Si nous vous parlons aujourd’hui, c’est pour souligner l’échec de la police, des autorités et des hommes politiques dans cette affaire. La police est intervenue lorsque nous avons donné l’alerte, mais les agresseurs n’ont pas bougé et les vols se sont poursuivis. Nous appelons cela de l’esbroufe : ils viennent ici et font de l’esbroufe quelques fois, mais il n’y a pas de changement concret”, déclare Soar.
Inquiétude quant à l’aggravation des problèmes
Soar et Osman comparent également Husby à d’autres quartiers de Stockholm.
- C’est en comparant avec un autre quartier, en dehors des endroits où vivent nos dirigeants et nos hommes politiques, que nous voyons la différence entre la façon dont nous sommes traités et la façon dont ils sont traités. Ils ne permettraient jamais que cela se produise”, déclare Osman.
Tous deux estiment également qu’il s’agit en fin de compte d’une question politique.
Nous avons eu ce problème au printemps, mais demain, ce pourrait être autre chose. On a l’impression qu’il y a une approche déshumanisante des banlieues”, dit Soar.
Enfin, il ajoute que l’on craignait que la situation ne s’aggrave encore, que d’autres civils ne soient blessés et que le problème ne s’installe dans le quartier.
Il a fallu plusieurs mois avant que les agresseurs ne soient chassés de nos garages, de nos portes et de nos sous-sols, et cela semble s’être terminé pendant la période où ils étaient actifs à Husby.
Sentiments de résignation
Plusieurs jeunes qui faisaient partie du groupe dit d’autodéfense se disent aujourd’hui résignés.
C’est très triste que cela se soit produit et je suis vraiment désolé pour les personnes que nous avons ciblées, car nous comprenons tous qu’elles sont très vulnérables, mais je me suis aussi senti obligé de protéger ce quartier et ma famille. Le recours à la violence est vraiment la dernière solution”, a déclaré le jeune homme de 18 ans, qui a demandé à rester anonyme.
En même temps, il se dit très inquiet que la situation se reproduise.

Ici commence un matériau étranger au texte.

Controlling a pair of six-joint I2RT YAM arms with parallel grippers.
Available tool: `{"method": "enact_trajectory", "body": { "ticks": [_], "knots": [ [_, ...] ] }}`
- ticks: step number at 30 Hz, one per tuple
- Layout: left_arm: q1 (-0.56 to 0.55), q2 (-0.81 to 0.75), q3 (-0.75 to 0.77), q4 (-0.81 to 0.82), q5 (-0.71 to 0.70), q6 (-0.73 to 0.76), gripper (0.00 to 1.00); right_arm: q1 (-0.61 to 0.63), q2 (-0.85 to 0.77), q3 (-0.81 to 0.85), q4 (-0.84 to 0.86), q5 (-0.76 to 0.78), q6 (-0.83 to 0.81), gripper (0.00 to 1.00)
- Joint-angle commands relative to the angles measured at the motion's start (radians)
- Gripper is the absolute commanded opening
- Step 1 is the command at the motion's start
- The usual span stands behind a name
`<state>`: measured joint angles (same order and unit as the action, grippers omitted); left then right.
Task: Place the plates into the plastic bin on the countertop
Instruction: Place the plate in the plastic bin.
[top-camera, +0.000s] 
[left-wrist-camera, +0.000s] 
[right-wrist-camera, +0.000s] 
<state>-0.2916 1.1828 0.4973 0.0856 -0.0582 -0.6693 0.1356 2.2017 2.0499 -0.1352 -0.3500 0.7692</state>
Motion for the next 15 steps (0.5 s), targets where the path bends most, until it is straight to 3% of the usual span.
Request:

Il y a beaucoup d’inquiétude à ce sujet, parce qu’on a l’impression que le problème a été mis sous le tapis par les autorités. En même temps, il y a aussi un sentiment de déception. Une fois que l’on a signalé, et que l’on recommence, rien ne se passe”, poursuit-il.
Comme beaucoup d’autres personnes avec lesquelles Aftonbladet s’est entretenu, il compare la situation à ce qu’il pense qu’elle aurait été si elle s’était produite dans une autre région.
Si cela s’était produit à Danderyd ou à Östermalm, il y aurait eu un changement immédiat, mais ici, à Husby, il ne se passe rien. On se sent impuissant”, dit-il.